Early-diastole (ECG: The end of T wave).
PW doppler.

Sample volume (1–3 mm axial size) between mitral leaflet tips.
Color doppler (helps with blood flow identification).

A-wave

Peak velocity in late diastole (Atrial contraction)

It´s used to calculate: MV E/A
A4C (Apical 4 chamber).
Late-diastole (ECG: Right after P wave)
PW doppler.

Sample volume (1–3 mm axial size) between mitral leaflet tips.
Color doppler (helps with blood flow identification).

MV E/A

Mitral valve E-wave/A-wave ratio

MV E/A = E-wave / A-wave
MV E/A is the ratio of the early (E-wave) to late (A-wave) ventricular filling velocities.
It is a first generation test for diastolic performance of the heart.

Valsalva maneuver

Recording obtained continuously through peak inspiration and as patient performs forced expiration for 10 sec with mouth and nose closed.
Change in mitral inflow with Valsalva: ≥50% change in MV E/A

is highly specific for increased LV filling pressures,
and supports diagnosis of diastolic dysfunction

Apical 4 chamber (A4C). Lateral mitral annulus, pulsed tissue doppler (TDI)

Lateral e´

Lateral mitral annulus velocity (Early diastole)

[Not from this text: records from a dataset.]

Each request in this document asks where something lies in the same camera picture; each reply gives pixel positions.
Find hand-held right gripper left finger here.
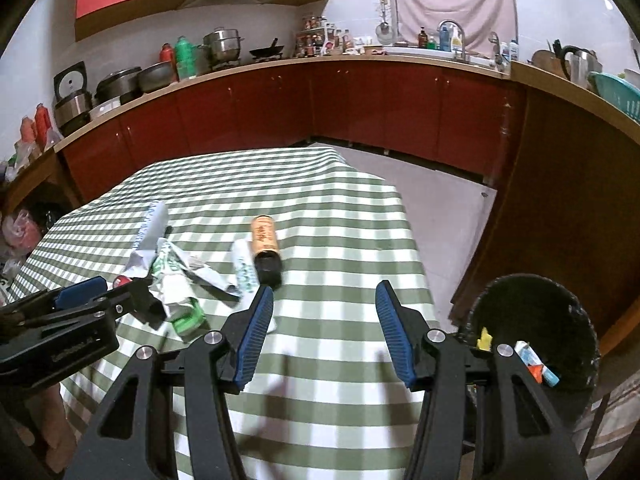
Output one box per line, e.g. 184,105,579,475
64,285,275,480

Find tall chrome faucet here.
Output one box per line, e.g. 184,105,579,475
437,20,468,61

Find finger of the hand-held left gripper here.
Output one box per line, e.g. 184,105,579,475
20,279,167,333
0,276,109,328

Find wooden cutting board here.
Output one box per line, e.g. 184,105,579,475
531,49,563,76

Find black trash bin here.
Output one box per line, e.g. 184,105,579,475
462,273,601,396

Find pink curtain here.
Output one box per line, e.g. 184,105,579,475
392,0,518,58

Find pink plastic bag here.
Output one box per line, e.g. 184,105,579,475
2,208,41,251

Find hanging wire strainer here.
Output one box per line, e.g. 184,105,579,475
375,5,396,46

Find dark metal bowl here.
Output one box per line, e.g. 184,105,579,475
137,61,176,93

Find gas stove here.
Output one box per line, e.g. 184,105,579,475
207,57,288,69

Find green thermos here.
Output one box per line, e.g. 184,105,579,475
174,36,198,81

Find steel kettle black handle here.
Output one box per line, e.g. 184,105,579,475
560,45,602,86

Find wooden bar counter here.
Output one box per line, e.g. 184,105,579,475
450,60,640,356

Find white green wrapper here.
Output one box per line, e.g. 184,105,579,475
150,239,242,306

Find brown bottle black cap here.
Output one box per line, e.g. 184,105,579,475
250,215,284,291

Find spice rack with bottles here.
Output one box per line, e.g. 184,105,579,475
294,15,336,58

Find discarded packets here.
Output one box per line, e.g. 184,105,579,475
231,239,279,333

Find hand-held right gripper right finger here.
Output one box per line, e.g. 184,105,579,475
375,280,590,480

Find orange plastic bottle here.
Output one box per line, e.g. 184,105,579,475
34,103,53,148
20,116,38,153

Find black wok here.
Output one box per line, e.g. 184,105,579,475
249,37,286,60

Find white teal tube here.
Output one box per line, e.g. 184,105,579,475
514,341,561,387

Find steel steamer pot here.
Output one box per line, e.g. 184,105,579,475
199,27,246,66

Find red base cabinets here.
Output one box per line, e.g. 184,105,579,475
60,57,526,201

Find black cooking pot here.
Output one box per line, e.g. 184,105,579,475
95,66,143,106

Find striped beige cloth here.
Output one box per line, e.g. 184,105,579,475
572,360,640,480

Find steel rice cooker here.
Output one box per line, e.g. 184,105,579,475
52,61,93,128

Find teal plastic basket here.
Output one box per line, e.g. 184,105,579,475
587,71,640,123

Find person's left hand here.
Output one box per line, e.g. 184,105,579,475
40,382,77,448

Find green white checked tablecloth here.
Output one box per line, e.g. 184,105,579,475
7,145,441,480

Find white grey tube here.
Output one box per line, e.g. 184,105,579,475
124,201,169,281

It´s used to calculate: Average e´, Lateral E/e´
A4C (Apical 4 chamber).
Early-diastole (ECG: The end of T wave).
PW tissue Doppler imaging (TDI)

Sample volume on lateral mitral basal regions.

Apical 4 chamber (A4C). Septal mitral annulus, pulsed tissue doppler (TDI)

Septal e´

Septal mitral annulus velocity (Early diastole)

It´s used to calculate: Average e´
A4C (Apical 4 chamber).
Early-diastole (ECG: The end of T wave).
PW tissue Doppler imaging (TDI)

Sample volume on septal basal regions.

Average e´

Average e´= (Lateral e´+ Septal e´) / 2
Average value of lateral and septal e´.
It´s used to calculate: MV E/e´

MV E/e´

Mitral valve E-wave / Average e´ ratio

MV E/e´= E-wave / Average e´
The ratio between E-wave and Average e´.

Apical 4 chamber (A4C). Tricuspid valve CW doppler

Vmax TR

Peak tricuspid regurgitation systolic jet velocity

A4C (RV focused).
Systole (ECG: R wave - The end of T wave).
CW doppler

Place the cursor between tricuspid leaflet tips.
Color doppler (helps with blood flow identification).

Apical 4 chamber (A4C) focused left atrium

LA volume

Left atrial volume (Biplane)

A4C (Apical 4 chamber) and A2C (Apical 2 chamber).
End-systole (ECG: The end of T wave)
Volume can be calculated by the area-length method or disk summation technique (modified biplane) which is preferred.

Trace the LA inner border, excluding the area under the MV annulus, pulmonary veins, and LA appendage.
Volume is calculated from A4C and A2C by echocardiography machine.

Calculate it in the top menu: Atria and IVC.

Lateral E/e´

MV E-wave / Lateral e´ ratio

Lateral E/e´= E-wave / Lateral e´
The ratio between E-wave and lateral e´.

MV DT

Mitral valve deceleration time

Peak E-wave along slope of LV filing extrapolated to zero-velocity baseline
A4C (Apical 4 chamber).
Early-diastole (ECG: The end of T wave)
PW doppler.

Sample volume (1–3 mm axial size) between mitral leaflet tips.
Color doppler (helps with blood flow identification).

A4C (Apical 4 chamber view) LA pulmonary veins focus, systole, PW doppler

PV S wave

Pulmonary vein peak velocity (Early systole)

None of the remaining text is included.